**Data:**
====

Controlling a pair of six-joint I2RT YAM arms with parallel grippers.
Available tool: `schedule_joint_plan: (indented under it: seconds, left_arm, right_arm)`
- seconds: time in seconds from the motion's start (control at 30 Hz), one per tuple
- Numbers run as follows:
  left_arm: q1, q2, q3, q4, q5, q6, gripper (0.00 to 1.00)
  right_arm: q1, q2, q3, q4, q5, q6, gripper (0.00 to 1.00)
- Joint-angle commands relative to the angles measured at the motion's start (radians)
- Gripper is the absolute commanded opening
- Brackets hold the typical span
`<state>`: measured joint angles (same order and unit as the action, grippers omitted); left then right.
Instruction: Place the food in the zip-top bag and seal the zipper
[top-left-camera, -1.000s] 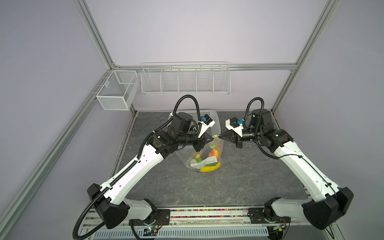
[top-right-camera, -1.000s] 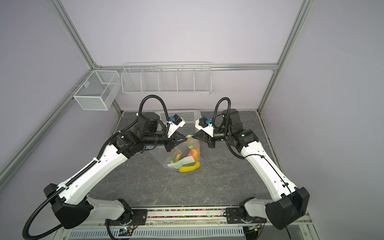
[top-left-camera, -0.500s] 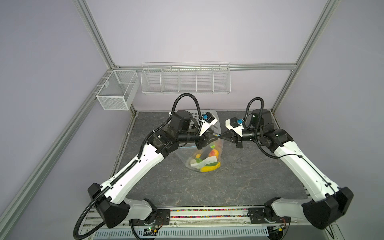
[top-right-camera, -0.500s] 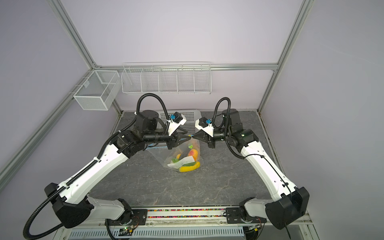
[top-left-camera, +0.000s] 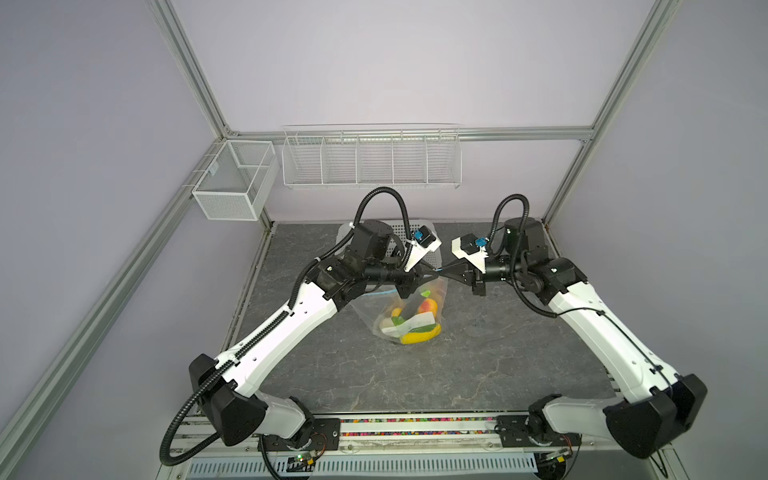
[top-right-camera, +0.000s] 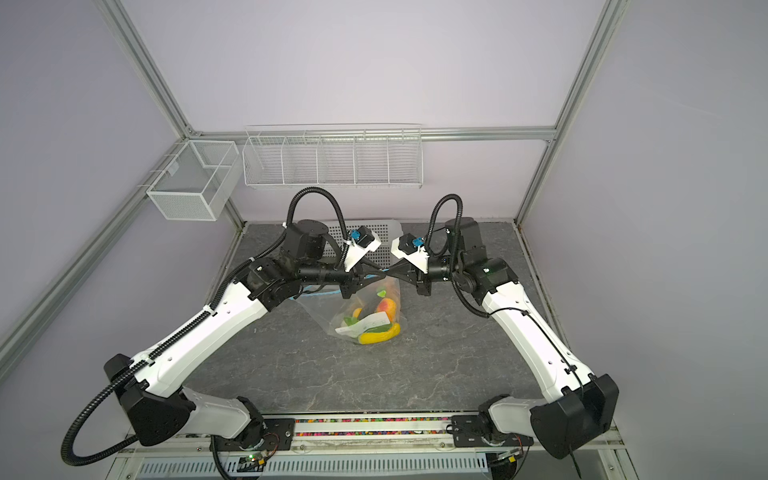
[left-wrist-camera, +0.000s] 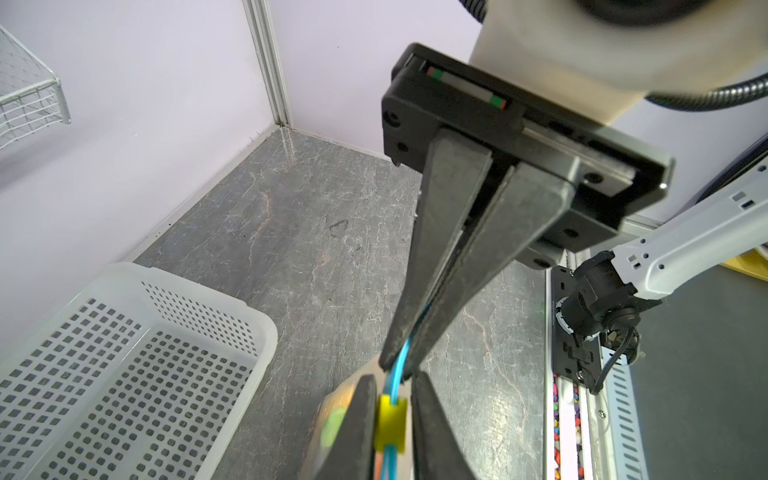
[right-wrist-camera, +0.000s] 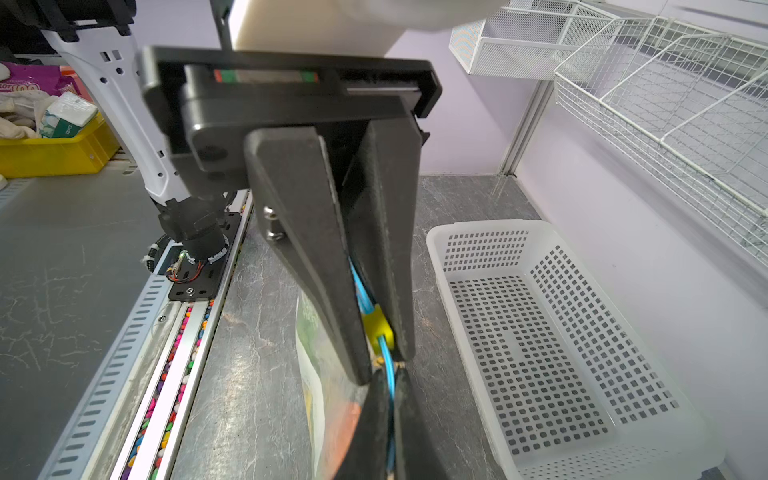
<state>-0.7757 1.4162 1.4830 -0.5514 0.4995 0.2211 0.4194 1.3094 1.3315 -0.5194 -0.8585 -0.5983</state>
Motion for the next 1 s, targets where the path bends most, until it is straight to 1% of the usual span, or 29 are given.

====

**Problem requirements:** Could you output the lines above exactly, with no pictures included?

**Written response:**
Controlling a pair of six-joint I2RT YAM arms with parallel grippers.
Available tool: `schedule_joint_plan: (indented under it: seconds, left_arm, right_arm)`
- seconds: time in seconds from the motion's start (control at 30 Hz), one per tuple
- Numbers run as follows:
  left_arm: q1, q2, q3, q4, q5, q6, gripper (0.00 to 1.00)
  right_arm: q1, q2, q3, q4, q5, q6, gripper (0.00 to 1.00)
- Joint-angle commands relative to the angles measured at the motion's start (radians)
- Gripper is the absolute commanded opening
- Brackets hold the typical span
`<state>`: measured joint angles (same order and unit as the action, grippers omitted); left then right.
Instruction: Place the food in the zip-top bag and seal the zipper
[top-left-camera, -1.000s] 
[top-right-camera, -1.000s] 
[top-left-camera, -0.500s] 
[top-right-camera, -0.500s] 
[top-left-camera, +0.000s] 
[top-right-camera, +0.000s] 
[left-wrist-camera, +0.000s] 
[right-wrist-camera, +0.000s] 
<state>-0.7757 1.4162 1.4830 -0.5514 0.4995 0.2211 0.4194 1.3094 1.3315 -0.5194 -0.8585 -0.5983</state>
Motion for the next 1 s, targets where the path bends most, until it is straight to 1% of the usual span, or 29 are given.

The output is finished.